The Open Net Initiative's Information Warfare Monitor project has published a stunning report by "Hacktivist" Nart Villeneuve titled: "Breaching Trust: An analysis of surveillance and security practices on China’s TOM-Skype platform."  It has been covered by both the New York Times and the Wall Street Journal. The report's key findings are as follows:

Major Findings

• The full text chat messages of TOM-Skype users, along with Skype users who have communicated with TOM-Skype users, are regularly scanned for sensitive keywords, and
if present, the resulting data are uploaded and stored on servers in China.

• These text messages, along with millions of records containing personal information, are stored on insecure publicly-accessible web servers together with the encryption key required to decrypt the data.

• The captured messages contain specific keywords relating to sensitive political topics such as Taiwan independence, the Falun Gong, and political opposition to the Communist Party of China.

• Our analysis suggests that the surveillance is not solely keyword-driven. Many of the
captured messages contain words that are too common for extensive logging, suggesting that there may be criteria, such as specific usernames, that determine whether messages are captured by the system.

Nart has posted a Q&A to which he will continue to add answers to questions he has been getting. He says he alerted Skype to his findings before the report was made public in order to avoid further compromising the people whose personal information was stored on insecure publicly-accessible web servers.

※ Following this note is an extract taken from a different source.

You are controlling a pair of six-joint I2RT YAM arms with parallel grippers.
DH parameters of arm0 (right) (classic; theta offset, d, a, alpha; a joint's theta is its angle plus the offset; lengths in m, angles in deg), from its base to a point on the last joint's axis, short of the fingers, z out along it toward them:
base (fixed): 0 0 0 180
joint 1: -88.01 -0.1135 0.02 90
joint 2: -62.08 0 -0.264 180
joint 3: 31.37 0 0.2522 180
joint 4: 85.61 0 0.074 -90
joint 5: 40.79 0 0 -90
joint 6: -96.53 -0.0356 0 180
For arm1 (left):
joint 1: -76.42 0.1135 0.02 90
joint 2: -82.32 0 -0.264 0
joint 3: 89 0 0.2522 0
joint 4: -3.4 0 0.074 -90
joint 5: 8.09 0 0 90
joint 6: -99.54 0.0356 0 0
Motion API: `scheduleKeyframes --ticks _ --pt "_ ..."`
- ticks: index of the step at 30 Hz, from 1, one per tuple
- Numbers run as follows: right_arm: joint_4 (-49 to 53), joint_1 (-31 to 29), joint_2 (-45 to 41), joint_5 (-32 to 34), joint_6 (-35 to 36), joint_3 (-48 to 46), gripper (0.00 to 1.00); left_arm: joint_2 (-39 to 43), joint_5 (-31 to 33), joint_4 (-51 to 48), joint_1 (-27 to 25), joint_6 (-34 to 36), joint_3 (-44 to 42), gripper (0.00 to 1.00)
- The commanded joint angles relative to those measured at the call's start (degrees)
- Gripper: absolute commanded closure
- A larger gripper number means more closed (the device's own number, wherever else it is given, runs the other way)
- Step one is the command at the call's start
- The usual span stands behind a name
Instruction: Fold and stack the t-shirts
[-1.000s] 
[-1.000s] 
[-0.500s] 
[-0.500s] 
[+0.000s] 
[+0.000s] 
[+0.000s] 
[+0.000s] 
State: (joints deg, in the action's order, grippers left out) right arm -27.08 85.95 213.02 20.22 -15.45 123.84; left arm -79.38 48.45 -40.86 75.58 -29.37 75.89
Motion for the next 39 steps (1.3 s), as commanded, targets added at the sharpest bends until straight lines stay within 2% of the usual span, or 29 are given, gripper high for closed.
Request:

Skype's initial reaction, reported here by the Wall Street Journal, was dismissive and somewhat flippant in tone, making it seem as if they didn't take the situation too seriously:

...The idea that the Chinese [government] might be monitoring communications in and out of the country shouldn’t surprise anyone, and in fact, it happens regularly with most forms of communication such as emails, traditional phone calls, and chats between people within China and between people communicating to people in China from other countries.

Nevertheless, we were very concerned to hear about the apparent security issue which made it possible for people to view chat information among mainly Tom users, and we are pleased that, once we informed Tom about it, that they were able to fix the flaw.

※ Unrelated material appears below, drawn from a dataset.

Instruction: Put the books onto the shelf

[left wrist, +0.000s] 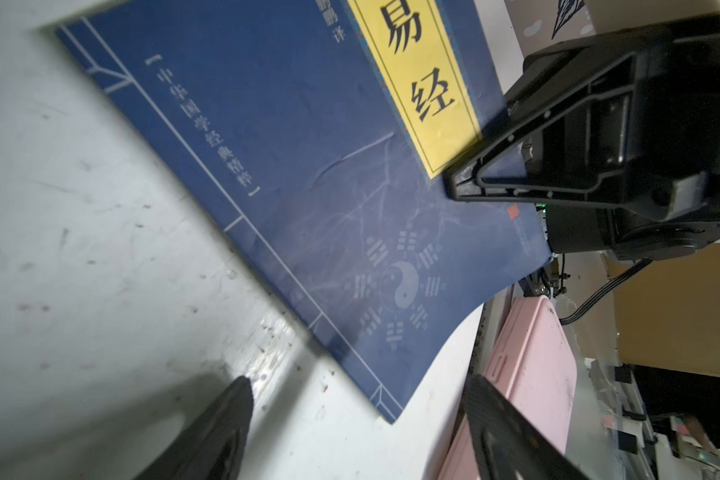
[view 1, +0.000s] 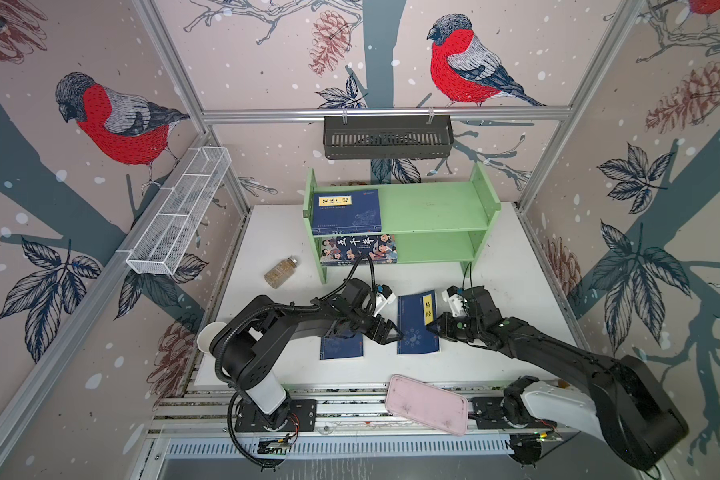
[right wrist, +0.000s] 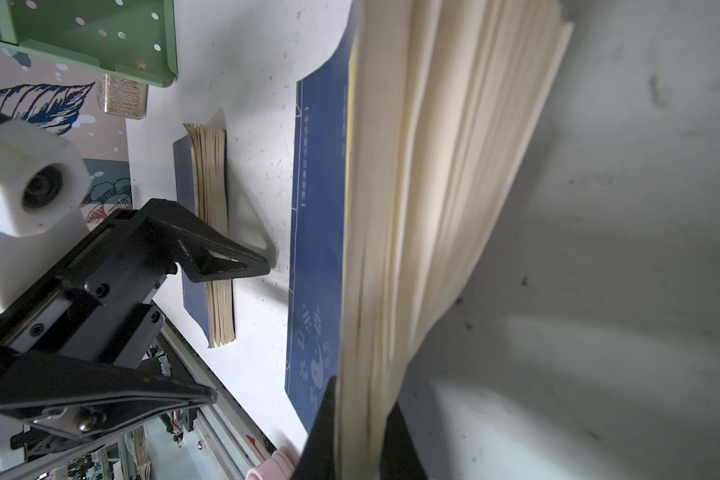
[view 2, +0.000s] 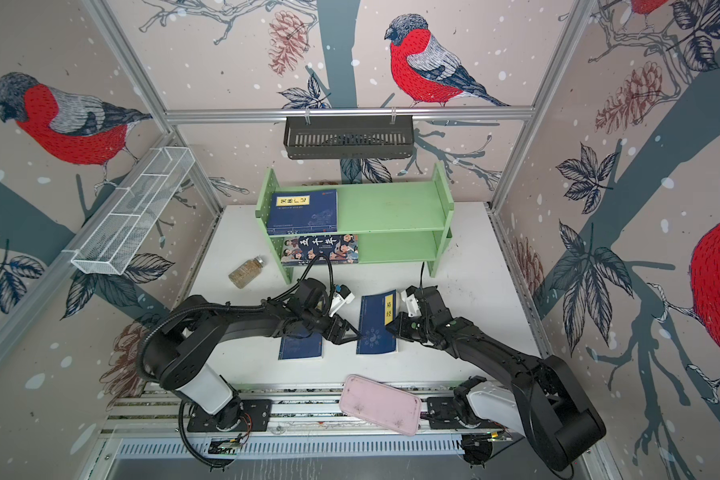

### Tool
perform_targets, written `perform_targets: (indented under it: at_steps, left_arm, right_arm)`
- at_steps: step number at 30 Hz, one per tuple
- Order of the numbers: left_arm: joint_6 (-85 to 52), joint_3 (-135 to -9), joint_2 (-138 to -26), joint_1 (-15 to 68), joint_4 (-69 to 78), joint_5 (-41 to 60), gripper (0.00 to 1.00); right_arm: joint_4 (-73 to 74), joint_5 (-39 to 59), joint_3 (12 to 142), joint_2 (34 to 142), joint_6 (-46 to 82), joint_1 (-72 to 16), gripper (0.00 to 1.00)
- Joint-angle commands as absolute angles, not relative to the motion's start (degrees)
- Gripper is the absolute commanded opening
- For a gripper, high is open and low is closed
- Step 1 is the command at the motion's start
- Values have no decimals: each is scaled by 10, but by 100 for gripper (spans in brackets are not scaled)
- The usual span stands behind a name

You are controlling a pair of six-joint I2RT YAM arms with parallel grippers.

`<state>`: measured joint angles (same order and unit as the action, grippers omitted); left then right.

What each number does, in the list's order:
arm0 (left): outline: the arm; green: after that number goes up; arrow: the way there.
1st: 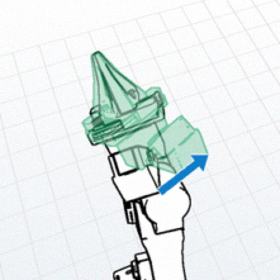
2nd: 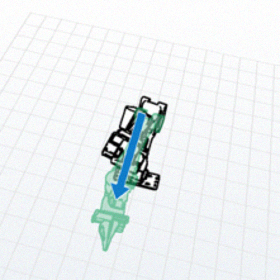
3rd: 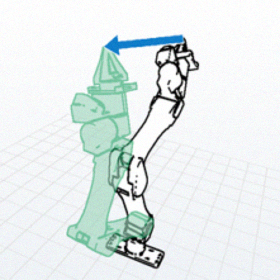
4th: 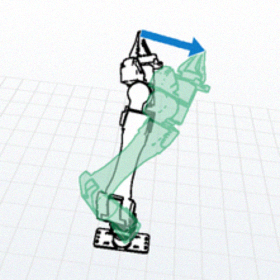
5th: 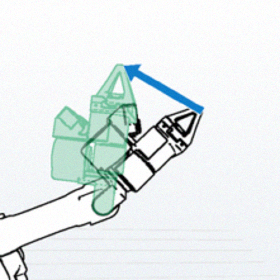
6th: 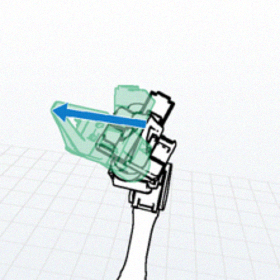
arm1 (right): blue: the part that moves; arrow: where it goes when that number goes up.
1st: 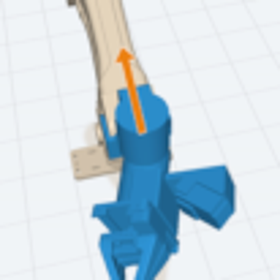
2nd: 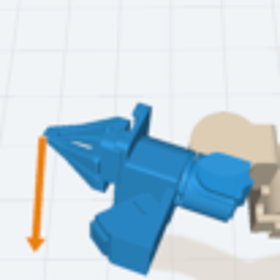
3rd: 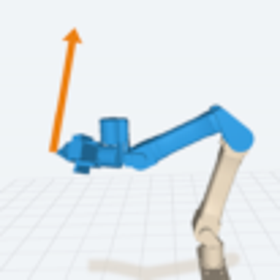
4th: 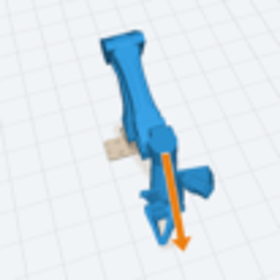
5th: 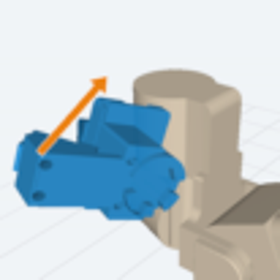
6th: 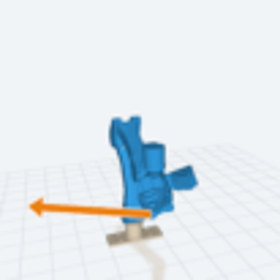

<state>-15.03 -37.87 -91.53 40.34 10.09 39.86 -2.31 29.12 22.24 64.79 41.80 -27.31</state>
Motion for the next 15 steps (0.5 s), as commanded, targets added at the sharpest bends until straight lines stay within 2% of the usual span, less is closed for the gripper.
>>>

They later added a statement that is more appropriate if you want your users to think you take their privacy and rights to free expression seriously:

In 2006, Skype publicly disclosed that Tom operated a text filter that blocked certain words on chat messages but that it did not compromise Tom customers’ privacy. Last night, we learned that this practice was changed without our knowledge or consent and we are extremely concerned. We deeply apologize for the breach of privacy on Tom’s servers in China and we are urgently addressing this situation with Tom.

We confirm our strong belief that Skype to Skype communications, enabled by our peer to peer architecture and strong encryption, remain the most secure form of publicly available communications today.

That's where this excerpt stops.